__ABOUT THIS EXERCISE__
Produce as output only the lines below starting at the line with "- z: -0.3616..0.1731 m" and continuing through the line with "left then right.", each one exactly as written.

(Stored data entries)
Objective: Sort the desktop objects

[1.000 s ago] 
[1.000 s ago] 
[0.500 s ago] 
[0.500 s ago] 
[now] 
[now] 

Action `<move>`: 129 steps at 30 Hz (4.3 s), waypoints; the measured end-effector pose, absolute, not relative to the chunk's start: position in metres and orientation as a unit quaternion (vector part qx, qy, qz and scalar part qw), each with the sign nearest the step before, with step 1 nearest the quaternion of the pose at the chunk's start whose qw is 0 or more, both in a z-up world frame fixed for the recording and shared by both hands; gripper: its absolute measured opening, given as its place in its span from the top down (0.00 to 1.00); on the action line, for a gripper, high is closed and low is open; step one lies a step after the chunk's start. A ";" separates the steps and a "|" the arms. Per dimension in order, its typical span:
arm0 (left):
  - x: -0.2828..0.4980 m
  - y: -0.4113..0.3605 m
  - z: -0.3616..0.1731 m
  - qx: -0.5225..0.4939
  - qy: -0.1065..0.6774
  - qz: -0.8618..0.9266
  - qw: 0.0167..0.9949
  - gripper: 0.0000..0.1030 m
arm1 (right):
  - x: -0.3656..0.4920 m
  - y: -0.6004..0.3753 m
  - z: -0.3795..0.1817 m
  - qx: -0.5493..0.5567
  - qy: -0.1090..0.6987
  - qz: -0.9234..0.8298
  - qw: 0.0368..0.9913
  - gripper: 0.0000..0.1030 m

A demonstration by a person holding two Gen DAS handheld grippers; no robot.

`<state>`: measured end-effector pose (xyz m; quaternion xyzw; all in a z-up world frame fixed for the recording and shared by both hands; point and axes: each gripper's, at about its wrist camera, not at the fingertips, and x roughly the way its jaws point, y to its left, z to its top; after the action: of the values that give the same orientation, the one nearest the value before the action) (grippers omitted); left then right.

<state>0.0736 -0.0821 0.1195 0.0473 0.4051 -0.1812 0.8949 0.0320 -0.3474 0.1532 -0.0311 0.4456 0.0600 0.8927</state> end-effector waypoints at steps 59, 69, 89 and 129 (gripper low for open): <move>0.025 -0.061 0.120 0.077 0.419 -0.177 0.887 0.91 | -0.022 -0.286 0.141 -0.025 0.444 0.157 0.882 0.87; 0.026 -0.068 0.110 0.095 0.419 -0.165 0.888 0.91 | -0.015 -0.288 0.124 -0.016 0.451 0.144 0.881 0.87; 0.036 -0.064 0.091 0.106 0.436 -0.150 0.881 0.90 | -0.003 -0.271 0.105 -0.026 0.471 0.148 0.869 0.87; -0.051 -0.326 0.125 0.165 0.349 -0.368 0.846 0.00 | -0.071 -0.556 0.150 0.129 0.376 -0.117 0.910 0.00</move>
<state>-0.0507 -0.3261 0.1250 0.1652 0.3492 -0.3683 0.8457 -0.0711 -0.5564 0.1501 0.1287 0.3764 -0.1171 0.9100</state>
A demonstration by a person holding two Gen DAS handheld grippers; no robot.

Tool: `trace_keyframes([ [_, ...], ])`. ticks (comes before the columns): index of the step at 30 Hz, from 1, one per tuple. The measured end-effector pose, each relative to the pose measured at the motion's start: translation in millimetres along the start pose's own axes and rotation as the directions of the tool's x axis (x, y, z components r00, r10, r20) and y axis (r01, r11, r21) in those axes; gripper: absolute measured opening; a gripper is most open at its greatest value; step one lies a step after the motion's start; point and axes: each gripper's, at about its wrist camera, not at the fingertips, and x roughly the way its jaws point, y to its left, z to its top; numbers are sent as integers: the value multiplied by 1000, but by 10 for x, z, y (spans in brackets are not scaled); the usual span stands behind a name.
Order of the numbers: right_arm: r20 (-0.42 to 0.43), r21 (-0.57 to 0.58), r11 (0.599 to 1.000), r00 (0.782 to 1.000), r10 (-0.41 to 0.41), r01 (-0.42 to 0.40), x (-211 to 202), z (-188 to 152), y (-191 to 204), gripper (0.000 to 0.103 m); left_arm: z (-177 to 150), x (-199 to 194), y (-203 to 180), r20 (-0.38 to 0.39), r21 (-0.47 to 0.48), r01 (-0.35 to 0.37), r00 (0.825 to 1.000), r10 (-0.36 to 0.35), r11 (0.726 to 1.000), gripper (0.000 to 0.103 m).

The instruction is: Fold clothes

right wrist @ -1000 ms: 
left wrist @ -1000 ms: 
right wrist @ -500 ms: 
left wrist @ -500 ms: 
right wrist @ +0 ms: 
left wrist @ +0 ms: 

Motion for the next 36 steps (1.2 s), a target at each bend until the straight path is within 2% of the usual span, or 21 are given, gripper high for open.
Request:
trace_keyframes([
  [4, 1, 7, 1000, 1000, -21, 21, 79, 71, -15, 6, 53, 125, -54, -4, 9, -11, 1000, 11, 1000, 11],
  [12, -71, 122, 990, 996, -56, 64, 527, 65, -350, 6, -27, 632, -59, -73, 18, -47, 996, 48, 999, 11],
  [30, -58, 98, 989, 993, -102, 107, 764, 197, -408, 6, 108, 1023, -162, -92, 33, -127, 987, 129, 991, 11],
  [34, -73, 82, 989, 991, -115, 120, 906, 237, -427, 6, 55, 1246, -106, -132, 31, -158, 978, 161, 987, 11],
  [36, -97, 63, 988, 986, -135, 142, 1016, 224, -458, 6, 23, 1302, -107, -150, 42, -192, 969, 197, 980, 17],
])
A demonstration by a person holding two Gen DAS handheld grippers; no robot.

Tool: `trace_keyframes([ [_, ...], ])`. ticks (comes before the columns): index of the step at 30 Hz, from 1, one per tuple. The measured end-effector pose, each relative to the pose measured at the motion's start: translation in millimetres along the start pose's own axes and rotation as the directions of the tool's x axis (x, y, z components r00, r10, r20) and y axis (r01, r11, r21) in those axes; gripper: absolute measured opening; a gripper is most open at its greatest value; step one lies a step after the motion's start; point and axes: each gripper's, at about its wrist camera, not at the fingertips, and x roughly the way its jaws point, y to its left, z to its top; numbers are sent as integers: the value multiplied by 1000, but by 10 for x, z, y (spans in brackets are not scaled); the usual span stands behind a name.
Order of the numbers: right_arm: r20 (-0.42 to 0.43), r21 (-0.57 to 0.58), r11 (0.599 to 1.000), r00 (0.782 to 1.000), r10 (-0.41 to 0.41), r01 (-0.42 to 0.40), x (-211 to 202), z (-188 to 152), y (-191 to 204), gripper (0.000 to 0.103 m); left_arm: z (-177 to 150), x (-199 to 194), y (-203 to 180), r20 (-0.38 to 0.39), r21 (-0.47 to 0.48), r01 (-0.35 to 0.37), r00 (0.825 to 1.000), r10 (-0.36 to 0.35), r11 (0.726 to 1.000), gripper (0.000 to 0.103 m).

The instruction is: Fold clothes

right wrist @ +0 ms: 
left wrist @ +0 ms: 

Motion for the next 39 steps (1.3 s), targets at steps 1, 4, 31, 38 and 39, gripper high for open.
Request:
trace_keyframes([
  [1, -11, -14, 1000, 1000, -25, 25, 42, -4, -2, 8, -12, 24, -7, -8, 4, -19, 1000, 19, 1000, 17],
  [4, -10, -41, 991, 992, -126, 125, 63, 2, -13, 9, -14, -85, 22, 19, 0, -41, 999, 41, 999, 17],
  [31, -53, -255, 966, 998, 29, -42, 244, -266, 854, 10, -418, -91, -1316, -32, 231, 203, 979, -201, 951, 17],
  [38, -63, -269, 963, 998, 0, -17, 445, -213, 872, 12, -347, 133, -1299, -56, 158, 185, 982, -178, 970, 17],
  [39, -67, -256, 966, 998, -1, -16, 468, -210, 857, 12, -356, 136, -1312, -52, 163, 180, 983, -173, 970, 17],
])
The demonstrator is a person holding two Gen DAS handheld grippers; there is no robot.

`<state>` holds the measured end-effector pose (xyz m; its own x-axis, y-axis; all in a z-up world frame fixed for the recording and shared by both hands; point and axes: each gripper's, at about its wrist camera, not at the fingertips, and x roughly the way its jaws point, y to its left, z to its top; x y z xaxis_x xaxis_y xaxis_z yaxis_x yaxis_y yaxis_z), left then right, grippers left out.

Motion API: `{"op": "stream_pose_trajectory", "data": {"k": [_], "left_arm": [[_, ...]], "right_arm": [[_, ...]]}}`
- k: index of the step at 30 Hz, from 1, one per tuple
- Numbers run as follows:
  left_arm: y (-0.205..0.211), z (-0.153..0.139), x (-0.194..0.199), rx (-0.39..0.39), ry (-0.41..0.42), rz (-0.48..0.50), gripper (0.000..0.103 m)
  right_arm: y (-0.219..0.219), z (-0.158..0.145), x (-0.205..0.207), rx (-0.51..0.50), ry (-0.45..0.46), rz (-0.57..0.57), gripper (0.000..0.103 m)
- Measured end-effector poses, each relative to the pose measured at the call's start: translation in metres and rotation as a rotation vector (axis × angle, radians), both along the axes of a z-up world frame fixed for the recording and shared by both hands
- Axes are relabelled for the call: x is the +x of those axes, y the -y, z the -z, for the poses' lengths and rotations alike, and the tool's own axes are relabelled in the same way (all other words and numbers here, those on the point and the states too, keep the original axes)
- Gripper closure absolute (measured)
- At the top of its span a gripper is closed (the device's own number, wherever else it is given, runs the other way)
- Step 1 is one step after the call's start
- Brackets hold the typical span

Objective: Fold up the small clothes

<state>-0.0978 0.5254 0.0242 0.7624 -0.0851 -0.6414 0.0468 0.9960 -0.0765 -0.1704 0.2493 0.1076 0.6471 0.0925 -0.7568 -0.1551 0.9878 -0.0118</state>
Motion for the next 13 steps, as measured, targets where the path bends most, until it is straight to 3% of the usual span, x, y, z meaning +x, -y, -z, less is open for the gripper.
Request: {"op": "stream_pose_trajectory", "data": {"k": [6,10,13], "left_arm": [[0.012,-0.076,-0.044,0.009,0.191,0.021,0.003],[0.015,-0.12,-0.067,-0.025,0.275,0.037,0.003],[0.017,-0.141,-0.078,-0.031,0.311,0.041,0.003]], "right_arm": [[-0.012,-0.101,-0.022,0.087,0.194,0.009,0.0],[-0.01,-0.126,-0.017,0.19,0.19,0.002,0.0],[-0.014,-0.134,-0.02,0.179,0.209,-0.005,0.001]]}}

__RESULT OF THIS EXERCISE__
  - z: -0.3616..0.1731 m
  - qx: -0.5225..0.4939
  - qy: -0.1065..0.6774
  - qz: -0.8618..0.9266
  - qw: 0.0167..0.9949
  - gripper: 0.0000..0.1030 m
arm1 (right):
  - x: -0.3656..0.4920 m
  - y: -0.6004..0.3753 m
  - z: -0.3795..0.1817 m
  - qx: -0.5493..0.5567
  - qy: -0.1090..0.6987
  - qz: -0.9234..0.8298
  - qw: 0.0368..0.9913
  - gripper: 0.0000..0.1030 m

A demonstration by a person holding two Gen DAS handheld grippers; no robot.

`<state>`: measured end-effector pose (xyz m; quaternion xyzw; all in a z-up world frame fixed for the recording and shared by both hands; point and axes: each gripper's, at about its wrist camera, not at the fingertips, and x roughly the way its jaws point, y to its left, z to its top; after the action: of the values that give the same orientation, the one nearest the value before the action) (grippers omitted); left then right.

This answer requires no additional content.